• _Task item_
Below are the entries. Print only the lines starting at the one with "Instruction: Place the" and ending at the one with "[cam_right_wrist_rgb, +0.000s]", exactly, with no pictures.

• _Information shown_

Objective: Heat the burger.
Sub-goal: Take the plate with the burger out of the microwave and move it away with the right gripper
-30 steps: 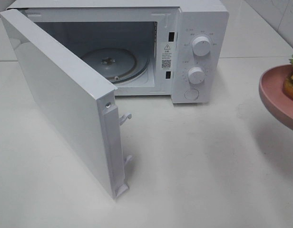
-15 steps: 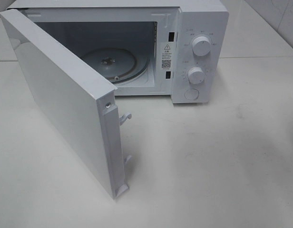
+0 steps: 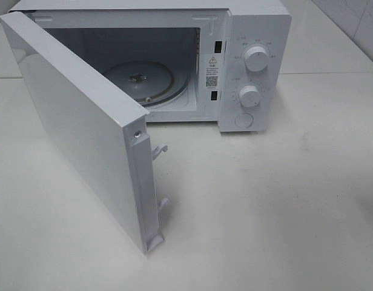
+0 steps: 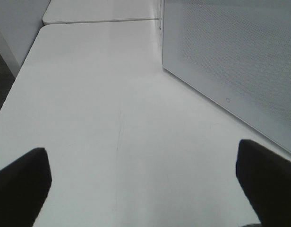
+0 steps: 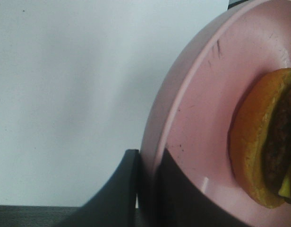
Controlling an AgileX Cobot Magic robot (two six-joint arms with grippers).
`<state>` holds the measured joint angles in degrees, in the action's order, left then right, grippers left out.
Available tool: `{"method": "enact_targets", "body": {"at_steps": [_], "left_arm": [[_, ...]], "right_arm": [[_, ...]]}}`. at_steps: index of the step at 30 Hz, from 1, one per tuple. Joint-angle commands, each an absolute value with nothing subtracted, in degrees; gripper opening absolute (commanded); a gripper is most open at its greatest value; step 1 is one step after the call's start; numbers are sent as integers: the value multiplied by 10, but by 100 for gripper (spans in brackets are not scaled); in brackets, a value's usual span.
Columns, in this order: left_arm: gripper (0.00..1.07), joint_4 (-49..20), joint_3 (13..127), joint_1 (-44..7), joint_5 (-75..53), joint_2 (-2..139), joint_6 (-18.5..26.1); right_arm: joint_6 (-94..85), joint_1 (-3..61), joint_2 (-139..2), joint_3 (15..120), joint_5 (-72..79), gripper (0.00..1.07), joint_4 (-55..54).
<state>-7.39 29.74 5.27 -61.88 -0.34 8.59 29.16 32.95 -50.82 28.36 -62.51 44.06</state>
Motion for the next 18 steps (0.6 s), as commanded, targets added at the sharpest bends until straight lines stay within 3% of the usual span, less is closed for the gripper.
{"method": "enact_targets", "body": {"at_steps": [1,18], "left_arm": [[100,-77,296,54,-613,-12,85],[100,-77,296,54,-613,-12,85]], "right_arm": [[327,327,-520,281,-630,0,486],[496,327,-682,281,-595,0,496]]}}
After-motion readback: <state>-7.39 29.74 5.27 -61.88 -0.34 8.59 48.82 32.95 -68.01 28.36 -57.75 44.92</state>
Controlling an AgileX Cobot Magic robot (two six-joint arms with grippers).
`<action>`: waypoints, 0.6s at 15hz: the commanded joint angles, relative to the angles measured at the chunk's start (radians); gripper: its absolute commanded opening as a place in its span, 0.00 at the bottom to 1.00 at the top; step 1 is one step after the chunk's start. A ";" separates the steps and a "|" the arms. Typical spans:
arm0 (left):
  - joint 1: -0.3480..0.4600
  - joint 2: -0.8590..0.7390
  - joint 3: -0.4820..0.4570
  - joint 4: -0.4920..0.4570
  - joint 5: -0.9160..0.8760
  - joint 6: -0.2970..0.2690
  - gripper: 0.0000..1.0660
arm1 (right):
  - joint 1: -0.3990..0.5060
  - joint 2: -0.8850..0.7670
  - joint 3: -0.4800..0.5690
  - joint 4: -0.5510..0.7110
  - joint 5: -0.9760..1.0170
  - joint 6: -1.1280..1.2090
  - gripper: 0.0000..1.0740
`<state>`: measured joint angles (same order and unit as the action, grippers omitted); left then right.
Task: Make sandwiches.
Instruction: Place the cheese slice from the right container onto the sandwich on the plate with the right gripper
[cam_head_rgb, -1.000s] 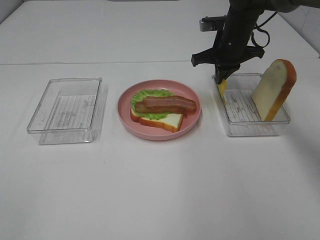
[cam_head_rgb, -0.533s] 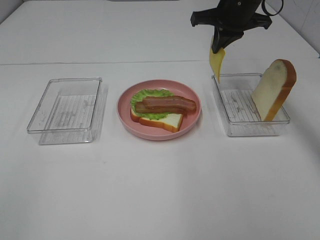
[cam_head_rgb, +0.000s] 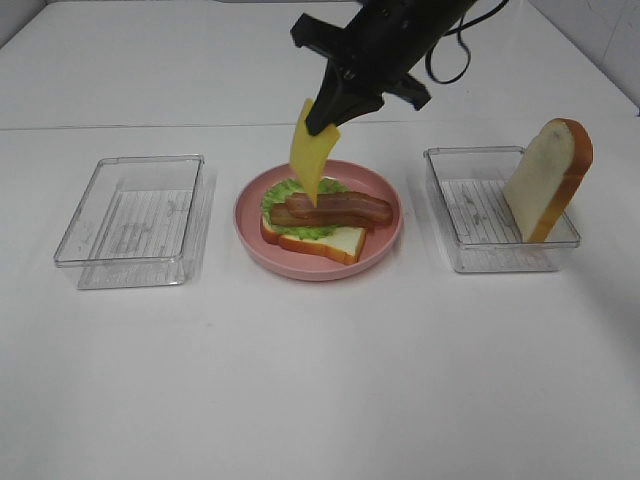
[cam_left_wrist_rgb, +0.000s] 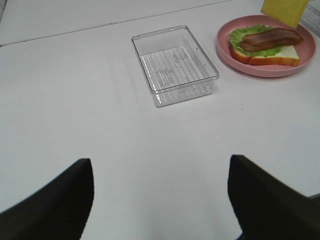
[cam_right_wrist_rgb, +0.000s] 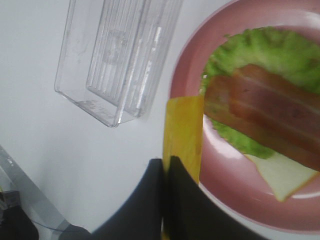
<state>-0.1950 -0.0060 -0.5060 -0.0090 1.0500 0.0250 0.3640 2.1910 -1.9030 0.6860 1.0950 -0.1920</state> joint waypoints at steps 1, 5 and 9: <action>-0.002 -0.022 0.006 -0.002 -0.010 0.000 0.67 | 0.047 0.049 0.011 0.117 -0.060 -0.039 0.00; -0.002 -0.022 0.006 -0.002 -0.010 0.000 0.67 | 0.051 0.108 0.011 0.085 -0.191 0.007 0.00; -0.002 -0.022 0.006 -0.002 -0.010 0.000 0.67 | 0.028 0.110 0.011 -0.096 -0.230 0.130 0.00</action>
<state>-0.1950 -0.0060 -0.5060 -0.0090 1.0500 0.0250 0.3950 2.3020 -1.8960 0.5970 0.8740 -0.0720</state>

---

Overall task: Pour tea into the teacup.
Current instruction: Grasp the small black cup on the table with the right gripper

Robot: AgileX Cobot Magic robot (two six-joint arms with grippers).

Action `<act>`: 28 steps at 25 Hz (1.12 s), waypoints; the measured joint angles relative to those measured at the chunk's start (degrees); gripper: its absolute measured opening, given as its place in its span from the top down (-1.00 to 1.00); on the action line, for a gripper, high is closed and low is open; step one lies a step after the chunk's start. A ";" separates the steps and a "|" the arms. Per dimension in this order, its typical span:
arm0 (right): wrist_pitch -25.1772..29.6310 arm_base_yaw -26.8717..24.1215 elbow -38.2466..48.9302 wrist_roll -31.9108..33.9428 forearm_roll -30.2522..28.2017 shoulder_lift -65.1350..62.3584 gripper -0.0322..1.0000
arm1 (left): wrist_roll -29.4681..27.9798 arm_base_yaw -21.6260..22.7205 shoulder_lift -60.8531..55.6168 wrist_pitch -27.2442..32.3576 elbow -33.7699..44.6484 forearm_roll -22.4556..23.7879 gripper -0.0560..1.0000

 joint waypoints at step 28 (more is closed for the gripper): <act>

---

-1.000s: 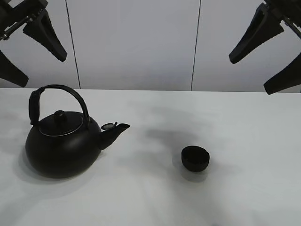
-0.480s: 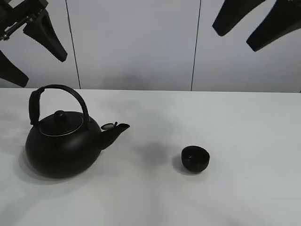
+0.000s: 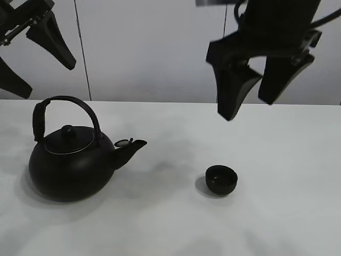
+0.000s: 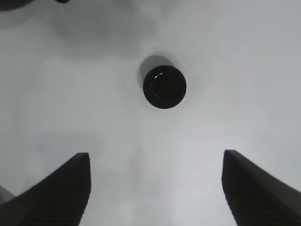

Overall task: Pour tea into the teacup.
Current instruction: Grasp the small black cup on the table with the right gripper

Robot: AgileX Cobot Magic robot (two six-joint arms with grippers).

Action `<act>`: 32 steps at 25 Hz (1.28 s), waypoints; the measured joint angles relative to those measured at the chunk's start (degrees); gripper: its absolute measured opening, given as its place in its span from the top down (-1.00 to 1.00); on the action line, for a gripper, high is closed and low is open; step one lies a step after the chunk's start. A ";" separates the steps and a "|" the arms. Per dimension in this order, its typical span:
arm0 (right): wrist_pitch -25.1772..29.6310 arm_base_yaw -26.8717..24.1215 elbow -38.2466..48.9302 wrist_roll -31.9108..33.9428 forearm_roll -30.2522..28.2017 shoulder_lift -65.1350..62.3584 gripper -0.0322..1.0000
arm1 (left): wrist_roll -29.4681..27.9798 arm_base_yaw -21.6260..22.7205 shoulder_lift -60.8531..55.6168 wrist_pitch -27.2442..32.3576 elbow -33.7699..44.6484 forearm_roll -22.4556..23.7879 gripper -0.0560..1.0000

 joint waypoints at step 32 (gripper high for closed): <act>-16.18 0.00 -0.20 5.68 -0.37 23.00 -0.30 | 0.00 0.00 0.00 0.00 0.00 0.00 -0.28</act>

• _Exercise answer_
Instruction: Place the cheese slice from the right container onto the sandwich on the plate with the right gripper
[cam_head_rgb, -1.000s] 
[cam_head_rgb, -0.533s] 
[cam_head_rgb, +0.000s] 
[cam_left_wrist_rgb, +0.000s] 
[cam_right_wrist_rgb, +0.000s] 

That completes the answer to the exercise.